GNOME Bugzilla – Bug 745163
Pending frame callbacks aren't destroyed with its surface
Last modified: 2015-03-05 16:35:06 UTC
In the unlikely event that a surface is destroyed right after having done wl_surface_frame()/wl_surface_commit(), mutter may have already pushed the callback to the compositor in order to be called, resulting in callbacks running for the just destroyed surface. I'm attaching a patch that ensures pending frame callbacks are removed at the time of destroying a surface.
Created attachment 297890 [details] [review] wayland: Destroy pending frame callbacks when destroying a surface MetaWaylandFrameCallback has been added a surface field, which is then checked when destroying the surfaces.
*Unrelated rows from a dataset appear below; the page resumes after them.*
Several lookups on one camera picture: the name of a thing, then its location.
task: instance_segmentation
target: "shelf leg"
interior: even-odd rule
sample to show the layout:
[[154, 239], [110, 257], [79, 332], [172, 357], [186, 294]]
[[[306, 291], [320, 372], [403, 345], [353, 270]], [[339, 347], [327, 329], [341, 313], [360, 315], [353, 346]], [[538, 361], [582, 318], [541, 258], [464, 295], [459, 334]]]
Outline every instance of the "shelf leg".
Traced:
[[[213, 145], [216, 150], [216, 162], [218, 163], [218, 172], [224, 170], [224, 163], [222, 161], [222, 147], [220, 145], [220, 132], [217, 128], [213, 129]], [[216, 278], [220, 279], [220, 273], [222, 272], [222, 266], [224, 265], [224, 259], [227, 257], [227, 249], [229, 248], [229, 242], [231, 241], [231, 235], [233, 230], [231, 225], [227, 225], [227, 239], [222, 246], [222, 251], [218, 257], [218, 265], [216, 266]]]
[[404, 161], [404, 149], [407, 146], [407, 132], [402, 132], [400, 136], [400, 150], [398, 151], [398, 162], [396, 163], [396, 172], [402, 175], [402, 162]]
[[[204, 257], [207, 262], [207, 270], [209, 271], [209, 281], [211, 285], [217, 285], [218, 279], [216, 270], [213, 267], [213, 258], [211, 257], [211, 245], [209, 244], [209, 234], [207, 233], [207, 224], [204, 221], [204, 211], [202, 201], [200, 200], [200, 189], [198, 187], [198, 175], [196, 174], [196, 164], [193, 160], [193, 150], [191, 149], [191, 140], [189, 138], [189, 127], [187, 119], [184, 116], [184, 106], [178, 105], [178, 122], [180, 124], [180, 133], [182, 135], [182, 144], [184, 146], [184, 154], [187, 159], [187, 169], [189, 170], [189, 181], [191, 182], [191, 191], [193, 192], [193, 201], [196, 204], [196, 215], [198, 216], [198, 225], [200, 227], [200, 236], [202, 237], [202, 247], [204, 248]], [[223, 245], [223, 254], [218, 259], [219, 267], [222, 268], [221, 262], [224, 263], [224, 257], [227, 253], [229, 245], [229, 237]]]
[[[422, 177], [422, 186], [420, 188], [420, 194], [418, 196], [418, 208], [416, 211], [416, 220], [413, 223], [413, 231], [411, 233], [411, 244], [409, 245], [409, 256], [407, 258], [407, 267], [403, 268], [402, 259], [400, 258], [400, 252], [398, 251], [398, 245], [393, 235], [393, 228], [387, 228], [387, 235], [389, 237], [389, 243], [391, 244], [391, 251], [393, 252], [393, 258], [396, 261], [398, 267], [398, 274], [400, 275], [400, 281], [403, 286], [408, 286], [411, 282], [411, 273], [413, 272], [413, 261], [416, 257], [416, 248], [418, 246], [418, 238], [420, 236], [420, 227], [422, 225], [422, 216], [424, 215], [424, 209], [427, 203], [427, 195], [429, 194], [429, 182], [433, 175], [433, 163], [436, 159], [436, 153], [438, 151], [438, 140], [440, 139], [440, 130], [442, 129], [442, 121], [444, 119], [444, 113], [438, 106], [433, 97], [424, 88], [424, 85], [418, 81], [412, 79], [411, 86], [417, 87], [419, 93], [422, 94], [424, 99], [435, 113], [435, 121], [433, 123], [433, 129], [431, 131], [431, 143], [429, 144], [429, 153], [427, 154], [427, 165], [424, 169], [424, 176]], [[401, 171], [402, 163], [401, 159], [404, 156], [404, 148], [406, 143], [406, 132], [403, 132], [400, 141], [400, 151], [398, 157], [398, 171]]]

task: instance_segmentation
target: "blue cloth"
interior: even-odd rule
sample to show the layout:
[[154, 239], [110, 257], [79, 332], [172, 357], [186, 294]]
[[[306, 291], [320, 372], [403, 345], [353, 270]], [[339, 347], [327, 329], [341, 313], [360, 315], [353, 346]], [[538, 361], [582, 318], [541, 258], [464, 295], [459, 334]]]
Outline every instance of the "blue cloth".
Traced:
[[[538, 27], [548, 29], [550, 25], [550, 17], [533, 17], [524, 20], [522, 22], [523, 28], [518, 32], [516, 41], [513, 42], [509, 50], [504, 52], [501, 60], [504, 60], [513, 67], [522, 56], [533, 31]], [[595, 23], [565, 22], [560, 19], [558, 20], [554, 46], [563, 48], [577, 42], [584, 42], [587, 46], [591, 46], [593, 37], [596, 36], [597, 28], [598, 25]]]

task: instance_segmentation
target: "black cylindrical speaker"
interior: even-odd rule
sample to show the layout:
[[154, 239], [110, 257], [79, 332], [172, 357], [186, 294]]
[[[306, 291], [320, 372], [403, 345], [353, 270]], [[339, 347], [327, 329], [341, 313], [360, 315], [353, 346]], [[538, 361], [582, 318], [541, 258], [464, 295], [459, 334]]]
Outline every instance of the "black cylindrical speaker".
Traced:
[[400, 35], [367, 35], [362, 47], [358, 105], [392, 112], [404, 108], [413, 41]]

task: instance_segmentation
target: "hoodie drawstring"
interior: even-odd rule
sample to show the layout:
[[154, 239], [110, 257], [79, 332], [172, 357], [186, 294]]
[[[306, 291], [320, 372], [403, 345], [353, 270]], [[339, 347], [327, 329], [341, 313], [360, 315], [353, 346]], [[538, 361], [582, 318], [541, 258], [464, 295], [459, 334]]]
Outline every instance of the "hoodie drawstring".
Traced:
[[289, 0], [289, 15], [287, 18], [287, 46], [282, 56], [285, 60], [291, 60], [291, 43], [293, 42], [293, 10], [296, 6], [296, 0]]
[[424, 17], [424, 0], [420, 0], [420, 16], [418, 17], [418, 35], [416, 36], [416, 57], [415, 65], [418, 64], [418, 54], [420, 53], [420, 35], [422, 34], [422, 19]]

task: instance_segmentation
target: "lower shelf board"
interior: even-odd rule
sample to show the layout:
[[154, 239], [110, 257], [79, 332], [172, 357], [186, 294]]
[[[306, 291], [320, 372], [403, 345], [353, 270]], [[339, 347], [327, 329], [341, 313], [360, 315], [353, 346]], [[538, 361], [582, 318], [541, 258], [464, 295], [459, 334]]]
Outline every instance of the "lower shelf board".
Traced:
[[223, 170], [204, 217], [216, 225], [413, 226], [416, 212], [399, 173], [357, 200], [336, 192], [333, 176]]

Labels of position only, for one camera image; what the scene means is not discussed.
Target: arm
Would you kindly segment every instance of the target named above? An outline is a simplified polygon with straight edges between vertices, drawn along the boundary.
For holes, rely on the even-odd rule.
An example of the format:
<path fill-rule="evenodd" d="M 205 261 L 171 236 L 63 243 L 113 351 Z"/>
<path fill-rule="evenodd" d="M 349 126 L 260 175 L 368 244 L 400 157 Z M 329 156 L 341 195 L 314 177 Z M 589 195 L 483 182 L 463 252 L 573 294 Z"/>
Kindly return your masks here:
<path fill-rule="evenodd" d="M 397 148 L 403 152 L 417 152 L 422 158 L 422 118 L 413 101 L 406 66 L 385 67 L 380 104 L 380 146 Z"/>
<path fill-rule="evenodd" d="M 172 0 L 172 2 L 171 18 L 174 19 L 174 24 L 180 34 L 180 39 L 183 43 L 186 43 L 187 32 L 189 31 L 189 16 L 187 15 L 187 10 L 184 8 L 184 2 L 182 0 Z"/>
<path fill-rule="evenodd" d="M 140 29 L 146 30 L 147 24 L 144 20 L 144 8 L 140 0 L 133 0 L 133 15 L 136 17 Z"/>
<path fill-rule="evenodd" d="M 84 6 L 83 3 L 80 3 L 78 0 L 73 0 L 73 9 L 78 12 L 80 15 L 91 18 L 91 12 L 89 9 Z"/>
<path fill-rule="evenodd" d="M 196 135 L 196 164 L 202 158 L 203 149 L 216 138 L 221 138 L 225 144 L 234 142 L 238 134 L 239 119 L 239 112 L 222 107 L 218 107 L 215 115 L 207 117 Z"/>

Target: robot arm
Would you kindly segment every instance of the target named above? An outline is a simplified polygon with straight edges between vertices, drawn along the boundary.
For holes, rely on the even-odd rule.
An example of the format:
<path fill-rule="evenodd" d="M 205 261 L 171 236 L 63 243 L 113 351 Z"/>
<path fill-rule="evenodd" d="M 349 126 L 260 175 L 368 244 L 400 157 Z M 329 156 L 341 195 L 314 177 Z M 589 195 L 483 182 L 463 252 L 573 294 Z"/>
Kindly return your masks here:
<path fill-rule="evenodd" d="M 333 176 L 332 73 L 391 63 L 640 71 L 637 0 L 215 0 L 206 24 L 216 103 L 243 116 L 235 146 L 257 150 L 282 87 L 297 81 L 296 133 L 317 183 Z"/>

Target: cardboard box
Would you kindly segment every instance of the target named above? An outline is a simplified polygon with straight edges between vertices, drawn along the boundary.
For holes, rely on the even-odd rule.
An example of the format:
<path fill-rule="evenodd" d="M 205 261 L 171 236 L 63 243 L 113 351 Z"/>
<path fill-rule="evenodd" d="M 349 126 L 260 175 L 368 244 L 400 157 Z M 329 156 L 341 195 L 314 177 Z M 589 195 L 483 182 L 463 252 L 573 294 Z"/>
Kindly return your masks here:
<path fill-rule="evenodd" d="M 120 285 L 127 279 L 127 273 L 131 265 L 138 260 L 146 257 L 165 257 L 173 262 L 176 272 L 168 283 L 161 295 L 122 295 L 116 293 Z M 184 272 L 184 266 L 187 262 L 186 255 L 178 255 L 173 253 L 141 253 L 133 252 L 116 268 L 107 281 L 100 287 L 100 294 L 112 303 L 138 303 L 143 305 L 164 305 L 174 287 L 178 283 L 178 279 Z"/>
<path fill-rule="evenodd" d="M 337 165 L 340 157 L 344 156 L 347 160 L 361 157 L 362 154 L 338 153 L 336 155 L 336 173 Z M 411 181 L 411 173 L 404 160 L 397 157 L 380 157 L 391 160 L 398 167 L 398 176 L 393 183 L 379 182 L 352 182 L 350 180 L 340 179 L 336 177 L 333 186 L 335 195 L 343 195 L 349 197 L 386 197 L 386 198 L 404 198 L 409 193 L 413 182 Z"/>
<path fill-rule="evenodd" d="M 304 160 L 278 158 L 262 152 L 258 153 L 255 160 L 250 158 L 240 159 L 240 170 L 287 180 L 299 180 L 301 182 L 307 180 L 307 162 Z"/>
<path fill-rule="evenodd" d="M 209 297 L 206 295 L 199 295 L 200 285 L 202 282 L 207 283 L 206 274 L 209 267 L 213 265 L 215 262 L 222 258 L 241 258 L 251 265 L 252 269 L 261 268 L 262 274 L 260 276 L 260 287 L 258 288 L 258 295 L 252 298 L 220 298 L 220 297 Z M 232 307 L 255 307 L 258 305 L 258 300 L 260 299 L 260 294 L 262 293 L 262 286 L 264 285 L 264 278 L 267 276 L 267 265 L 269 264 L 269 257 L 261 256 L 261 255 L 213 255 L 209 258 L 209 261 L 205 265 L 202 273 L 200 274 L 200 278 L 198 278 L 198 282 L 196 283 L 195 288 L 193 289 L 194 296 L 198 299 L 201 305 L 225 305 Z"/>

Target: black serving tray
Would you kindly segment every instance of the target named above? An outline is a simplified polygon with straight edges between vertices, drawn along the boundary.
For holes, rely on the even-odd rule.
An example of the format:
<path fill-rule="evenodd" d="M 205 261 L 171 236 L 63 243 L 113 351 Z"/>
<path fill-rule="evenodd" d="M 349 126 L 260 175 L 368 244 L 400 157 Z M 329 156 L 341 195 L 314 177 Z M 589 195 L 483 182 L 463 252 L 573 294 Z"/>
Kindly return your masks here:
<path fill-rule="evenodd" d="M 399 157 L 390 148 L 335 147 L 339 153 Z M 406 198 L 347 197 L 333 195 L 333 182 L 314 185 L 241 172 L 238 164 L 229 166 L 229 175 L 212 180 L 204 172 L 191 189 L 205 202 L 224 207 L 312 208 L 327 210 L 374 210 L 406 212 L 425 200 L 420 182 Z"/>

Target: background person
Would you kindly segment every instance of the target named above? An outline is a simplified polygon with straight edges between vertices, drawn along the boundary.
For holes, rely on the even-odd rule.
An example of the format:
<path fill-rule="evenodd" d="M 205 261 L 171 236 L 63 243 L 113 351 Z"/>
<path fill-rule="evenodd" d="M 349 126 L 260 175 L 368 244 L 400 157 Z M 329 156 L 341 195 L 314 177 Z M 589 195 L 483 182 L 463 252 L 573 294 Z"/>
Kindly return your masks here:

This prevents unintended callbacks to run after a surface has been destroyed.
FWIW, bug https://bugzilla.gnome.org/show_bug.cgi?id=743427 lead to the discovery of this
Review of attachment 297890 [details] [review]: ::: src/wayland/meta-wayland-surface.c @@ +697,3 @@ + meta_wayland_compositor_destroy_frame_callbacks (compositor, surface); + Hmm. I think we might have a race condition if we remove them here. It would occur when: client: wl_surface.frame client: xdg_surface.destroy server: repaint - won't draw buffer from wl_surface as xdg_surface.destroy unmanaged the window client: wl_surface.destroy In this situation we'd still respond to the frame callback even though the surface was never drawn.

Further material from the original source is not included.